Untrusted Numeric Input
David Farrell's Perl.com article Validating
untrusted input: numbers got me thinking, specifically about
the role of \d
in sanitizing input. I am not going to talk
here about looks_like_number()
, because the referenced
article covers it.
The thing is, on any Perl recent enough to be Unicode-aware,
\d
matches digits, whether or not they are
ASCII. This may be a problem if you are sanitizing data for numeric
conversion, because typically conversion routines expect ASCII
digits. There seem to me to be at least two ways to deal with this:
restrict your regexp patterns to ASCII, or have the conversion routine
deal with the full range of unicode digits.
Restrict Patterns to ASCII
If you truly want ASCII digits for your system, there are a number of ways to restrict a regular expression pattern to ASCII.
Use two-level validation, a.k.a. brute force
By this I simply mean explicitly validating anything that matched
\d
by also matching it against [:ascii:]
in a second regular expression.
Use [0-9]
instead of \d
Beginning with Perl 5.21.5, perlrecharclass
documents that bracketed character classes [A-Z]
,
[a-z]
, [0-9]
, and subranges of these match as
though they were ASCII, even on non-ASCII platforms.

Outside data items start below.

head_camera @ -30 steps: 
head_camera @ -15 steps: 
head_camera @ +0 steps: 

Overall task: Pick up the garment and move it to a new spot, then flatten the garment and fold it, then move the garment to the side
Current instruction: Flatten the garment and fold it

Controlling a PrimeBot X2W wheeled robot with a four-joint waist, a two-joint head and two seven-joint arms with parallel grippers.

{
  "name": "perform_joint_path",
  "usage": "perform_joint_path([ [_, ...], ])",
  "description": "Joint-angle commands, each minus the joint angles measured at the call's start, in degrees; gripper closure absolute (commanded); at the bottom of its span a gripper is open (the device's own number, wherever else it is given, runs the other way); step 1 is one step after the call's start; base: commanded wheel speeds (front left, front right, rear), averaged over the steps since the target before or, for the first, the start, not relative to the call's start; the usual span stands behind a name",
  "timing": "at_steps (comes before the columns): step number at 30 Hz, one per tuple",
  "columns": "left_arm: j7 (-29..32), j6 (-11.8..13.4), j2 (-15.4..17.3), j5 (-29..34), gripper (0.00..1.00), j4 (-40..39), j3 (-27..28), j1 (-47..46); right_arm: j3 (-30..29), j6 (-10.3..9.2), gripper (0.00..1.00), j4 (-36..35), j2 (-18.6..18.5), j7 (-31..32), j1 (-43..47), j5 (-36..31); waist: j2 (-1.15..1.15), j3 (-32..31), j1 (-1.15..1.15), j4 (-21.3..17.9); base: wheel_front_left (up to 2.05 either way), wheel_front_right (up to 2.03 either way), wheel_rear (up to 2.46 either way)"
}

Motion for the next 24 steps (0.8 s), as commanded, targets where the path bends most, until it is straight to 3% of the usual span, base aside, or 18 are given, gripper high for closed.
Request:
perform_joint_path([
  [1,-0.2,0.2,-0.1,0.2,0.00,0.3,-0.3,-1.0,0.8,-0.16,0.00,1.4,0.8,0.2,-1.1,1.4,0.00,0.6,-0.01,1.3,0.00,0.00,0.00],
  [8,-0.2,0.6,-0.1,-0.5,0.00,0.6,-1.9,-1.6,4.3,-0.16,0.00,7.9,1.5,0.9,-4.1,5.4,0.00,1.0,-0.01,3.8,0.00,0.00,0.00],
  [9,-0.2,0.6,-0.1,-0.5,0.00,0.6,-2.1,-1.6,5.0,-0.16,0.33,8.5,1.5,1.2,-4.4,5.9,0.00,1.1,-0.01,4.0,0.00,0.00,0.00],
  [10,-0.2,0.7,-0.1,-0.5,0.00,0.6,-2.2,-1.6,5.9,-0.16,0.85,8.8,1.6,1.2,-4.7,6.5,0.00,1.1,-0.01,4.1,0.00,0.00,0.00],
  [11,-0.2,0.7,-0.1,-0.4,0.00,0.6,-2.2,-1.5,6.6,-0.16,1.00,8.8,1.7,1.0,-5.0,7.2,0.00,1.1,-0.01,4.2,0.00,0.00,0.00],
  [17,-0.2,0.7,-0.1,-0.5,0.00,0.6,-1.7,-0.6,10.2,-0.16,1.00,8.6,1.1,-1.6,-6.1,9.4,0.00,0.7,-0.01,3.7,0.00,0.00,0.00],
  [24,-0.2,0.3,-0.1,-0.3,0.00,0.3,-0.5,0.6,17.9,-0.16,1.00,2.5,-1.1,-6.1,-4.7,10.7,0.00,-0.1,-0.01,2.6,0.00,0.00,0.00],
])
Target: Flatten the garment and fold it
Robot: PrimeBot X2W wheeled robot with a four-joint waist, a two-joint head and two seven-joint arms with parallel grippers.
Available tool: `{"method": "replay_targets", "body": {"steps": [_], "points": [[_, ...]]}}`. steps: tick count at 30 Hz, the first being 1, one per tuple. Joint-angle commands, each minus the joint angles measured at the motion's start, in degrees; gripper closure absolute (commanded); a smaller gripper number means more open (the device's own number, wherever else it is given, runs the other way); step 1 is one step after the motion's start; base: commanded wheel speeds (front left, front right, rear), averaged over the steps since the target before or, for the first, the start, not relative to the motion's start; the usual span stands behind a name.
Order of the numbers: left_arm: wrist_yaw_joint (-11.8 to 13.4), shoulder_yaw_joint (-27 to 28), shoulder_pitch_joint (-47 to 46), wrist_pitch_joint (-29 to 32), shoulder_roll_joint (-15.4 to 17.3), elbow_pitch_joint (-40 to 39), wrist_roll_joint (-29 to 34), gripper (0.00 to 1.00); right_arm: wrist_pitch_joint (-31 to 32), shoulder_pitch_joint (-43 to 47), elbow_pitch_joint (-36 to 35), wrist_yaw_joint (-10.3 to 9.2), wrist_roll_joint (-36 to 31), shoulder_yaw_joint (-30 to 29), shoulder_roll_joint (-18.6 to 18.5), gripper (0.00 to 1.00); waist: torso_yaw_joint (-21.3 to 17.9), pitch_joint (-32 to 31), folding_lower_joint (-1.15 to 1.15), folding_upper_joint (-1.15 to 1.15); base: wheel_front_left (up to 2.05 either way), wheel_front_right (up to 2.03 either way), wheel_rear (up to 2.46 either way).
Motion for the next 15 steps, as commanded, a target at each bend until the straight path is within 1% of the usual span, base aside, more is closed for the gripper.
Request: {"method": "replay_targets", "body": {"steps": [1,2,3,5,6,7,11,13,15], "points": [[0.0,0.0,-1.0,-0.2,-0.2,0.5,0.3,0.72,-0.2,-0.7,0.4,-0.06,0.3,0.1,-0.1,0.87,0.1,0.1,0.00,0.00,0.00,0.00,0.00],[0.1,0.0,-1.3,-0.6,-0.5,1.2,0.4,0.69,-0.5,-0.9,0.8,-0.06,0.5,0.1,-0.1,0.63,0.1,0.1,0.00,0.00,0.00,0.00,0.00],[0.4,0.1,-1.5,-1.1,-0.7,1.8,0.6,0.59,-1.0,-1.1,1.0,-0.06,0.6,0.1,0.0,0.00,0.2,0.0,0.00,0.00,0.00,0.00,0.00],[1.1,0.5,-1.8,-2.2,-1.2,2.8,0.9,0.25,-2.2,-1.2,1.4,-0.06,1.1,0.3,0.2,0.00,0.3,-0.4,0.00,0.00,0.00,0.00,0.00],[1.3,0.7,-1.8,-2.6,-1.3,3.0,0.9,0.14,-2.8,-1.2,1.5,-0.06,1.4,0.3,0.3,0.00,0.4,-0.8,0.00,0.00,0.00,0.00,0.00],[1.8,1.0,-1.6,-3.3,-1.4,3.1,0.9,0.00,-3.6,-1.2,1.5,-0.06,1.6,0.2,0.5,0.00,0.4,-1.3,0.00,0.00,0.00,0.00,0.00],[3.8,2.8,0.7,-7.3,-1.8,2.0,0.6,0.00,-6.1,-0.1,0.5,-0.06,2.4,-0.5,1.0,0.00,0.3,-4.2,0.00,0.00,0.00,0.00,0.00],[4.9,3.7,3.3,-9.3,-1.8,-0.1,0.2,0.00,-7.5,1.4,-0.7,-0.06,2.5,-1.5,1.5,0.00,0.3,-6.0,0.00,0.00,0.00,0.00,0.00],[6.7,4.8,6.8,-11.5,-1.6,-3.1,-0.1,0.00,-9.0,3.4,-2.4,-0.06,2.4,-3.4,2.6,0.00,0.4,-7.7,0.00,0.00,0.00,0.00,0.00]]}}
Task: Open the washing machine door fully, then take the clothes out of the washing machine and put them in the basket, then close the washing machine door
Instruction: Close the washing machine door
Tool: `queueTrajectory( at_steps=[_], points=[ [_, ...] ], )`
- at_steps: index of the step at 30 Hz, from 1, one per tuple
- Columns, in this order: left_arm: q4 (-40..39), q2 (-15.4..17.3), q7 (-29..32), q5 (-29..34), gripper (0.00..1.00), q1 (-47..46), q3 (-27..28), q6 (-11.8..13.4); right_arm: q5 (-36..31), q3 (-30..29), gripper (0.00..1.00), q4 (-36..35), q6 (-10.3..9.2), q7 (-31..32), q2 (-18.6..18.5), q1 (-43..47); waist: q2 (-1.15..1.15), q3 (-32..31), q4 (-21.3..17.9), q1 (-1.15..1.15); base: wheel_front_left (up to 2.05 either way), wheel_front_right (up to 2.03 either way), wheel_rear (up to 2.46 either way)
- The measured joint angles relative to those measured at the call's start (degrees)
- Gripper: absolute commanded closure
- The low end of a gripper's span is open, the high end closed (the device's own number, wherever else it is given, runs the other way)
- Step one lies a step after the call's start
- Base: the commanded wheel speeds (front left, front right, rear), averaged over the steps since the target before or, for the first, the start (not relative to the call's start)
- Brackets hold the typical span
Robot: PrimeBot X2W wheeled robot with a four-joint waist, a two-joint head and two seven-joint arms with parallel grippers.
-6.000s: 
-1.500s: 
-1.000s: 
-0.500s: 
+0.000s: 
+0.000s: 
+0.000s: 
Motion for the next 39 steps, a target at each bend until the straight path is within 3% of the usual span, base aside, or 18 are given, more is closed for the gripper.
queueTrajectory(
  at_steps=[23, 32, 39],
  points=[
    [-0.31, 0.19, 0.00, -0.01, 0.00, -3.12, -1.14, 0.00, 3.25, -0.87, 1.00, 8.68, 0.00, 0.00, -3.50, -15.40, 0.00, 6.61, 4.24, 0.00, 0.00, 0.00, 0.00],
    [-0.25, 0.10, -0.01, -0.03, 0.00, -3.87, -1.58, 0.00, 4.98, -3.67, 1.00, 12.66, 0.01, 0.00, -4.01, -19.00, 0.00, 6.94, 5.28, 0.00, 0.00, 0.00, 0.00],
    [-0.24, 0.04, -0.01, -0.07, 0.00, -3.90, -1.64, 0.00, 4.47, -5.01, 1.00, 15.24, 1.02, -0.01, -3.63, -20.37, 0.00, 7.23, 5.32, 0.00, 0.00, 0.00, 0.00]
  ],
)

I believe this
behavior goes back further, since perl5215delta.pod
calls
this a documentation change rather than a functional change.
Perl-Critic users should be aware that using [0-9]
instead of \d
is a violation of core policy Perl::Critic::Policy::RegularExpressions::ProhibitEnumeratedCharacterClasses. This seems to me to be an exception that proves the rule, in the original meaning of "prove" (i.e. "test").
Use a Unicode character class
There are enough of these that the problem is sifting through them and finding one that does whay you want on your version of Perl. All I can offer here is that \p{IsPosixDigit}
works as far back as Perl 10.1, but is unknown to Perl 5.8.9. The perluniprops documentation calls this a Perl extension, and documents it as matching [0-9]
.
Use the /a
modifier
Beginning with Perl 5.13.10, you can use the /a
regular expression modifier (or equivalently (?a:...)
) to restrict \d
, \s
, \w
, and the POSIX character classes, to match only ASCII.
Note that although perlrecharclass says that [[:digit:]]
matches [0-9]
, it also says it is equivalent to \d
, and experimentation shows that unless qualified some way it matches non-ASCII digits.
Use extended bracketed character classes
Beginning with Perl 5.17.8, you can use extended bracketed character classes to restrict your match to ASCII, replacing \d
with something like (?[ \d & [[:ascii:]] ])
.
Use custom character properties
Beginning with Perl 5.8, you can define your own character properties. These are documented in perlunicode.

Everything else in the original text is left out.